→ SOURCE DATA
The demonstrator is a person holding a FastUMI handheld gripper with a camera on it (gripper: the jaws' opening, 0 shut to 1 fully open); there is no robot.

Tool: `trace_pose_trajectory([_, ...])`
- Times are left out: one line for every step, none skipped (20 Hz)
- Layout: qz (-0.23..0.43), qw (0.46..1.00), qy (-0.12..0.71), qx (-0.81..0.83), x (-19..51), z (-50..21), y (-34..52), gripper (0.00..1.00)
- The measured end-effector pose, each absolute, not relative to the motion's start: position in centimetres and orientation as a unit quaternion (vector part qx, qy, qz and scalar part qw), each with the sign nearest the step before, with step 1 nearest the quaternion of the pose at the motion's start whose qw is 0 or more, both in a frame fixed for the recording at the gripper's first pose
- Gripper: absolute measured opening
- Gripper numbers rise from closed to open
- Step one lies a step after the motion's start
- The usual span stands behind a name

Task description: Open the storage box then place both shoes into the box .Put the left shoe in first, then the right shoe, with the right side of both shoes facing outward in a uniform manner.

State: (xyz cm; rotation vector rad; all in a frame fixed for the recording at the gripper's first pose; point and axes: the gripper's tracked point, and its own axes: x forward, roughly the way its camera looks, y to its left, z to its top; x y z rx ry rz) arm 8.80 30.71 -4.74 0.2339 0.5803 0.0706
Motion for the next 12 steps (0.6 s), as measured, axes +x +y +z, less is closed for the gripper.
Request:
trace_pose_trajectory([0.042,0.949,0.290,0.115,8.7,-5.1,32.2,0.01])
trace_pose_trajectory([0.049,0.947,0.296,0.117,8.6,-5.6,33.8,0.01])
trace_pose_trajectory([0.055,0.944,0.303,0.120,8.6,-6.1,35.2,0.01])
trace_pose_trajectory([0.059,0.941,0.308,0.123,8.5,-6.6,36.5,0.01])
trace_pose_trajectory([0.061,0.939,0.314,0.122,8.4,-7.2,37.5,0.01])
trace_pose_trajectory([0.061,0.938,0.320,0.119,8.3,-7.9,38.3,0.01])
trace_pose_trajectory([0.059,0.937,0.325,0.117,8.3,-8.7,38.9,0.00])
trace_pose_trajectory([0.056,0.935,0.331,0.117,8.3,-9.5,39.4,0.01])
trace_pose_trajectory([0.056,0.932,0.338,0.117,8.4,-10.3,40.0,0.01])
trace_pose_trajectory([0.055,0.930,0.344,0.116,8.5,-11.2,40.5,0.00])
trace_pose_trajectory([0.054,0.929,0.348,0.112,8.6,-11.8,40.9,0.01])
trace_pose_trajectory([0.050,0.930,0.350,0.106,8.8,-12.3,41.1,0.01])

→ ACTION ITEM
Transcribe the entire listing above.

→ PROBLEM SOLUTION
The demonstrator is a person holding a FastUMI handheld gripper with a camera on it (gripper: the jaws' opening, 0 shut to 1 fully open); there is no robot.

Tool: `trace_pose_trajectory([_, ...])`
- Times are left out: one line for every step, none skipped (20 Hz)
- Layout: qz (-0.23..0.43), qw (0.46..1.00), qy (-0.12..0.71), qx (-0.81..0.83), x (-19..51), z (-50..21), y (-34..52), gripper (0.00..1.00)
- The measured end-effector pose, each absolute, not relative to the motion's start: position in centimetres and orientation as a unit quaternion (vector part qx, qy, qz and scalar part qw), each with the sign nearest the step before, with step 1 nearest the quaternion of the pose at the motion's start whose qw is 0 or more, both in a frame fixed for the recording at the gripper's first pose
- Gripper: absolute measured opening
- Gripper numbers rise from closed to open
- Step one lies a step after the motion's start
- The usual span stands behind a name

Task description: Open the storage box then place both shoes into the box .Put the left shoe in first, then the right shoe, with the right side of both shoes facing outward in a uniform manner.

State: (xyz cm; rotation vector rad; all in a frame fixed for the recording at the gripper's first pose; point and axes: the gripper's tracked point, and its own axes: x forward, roughly the way its camera looks, y to its left, z to its top; x y z rx ry rz) arm 8.80 30.71 -4.74 0.2339 0.5803 0.0706
Motion for the next 12 steps (0.6 s), as measured, axes +x +y +z, less is closed for the gripper.
Request:
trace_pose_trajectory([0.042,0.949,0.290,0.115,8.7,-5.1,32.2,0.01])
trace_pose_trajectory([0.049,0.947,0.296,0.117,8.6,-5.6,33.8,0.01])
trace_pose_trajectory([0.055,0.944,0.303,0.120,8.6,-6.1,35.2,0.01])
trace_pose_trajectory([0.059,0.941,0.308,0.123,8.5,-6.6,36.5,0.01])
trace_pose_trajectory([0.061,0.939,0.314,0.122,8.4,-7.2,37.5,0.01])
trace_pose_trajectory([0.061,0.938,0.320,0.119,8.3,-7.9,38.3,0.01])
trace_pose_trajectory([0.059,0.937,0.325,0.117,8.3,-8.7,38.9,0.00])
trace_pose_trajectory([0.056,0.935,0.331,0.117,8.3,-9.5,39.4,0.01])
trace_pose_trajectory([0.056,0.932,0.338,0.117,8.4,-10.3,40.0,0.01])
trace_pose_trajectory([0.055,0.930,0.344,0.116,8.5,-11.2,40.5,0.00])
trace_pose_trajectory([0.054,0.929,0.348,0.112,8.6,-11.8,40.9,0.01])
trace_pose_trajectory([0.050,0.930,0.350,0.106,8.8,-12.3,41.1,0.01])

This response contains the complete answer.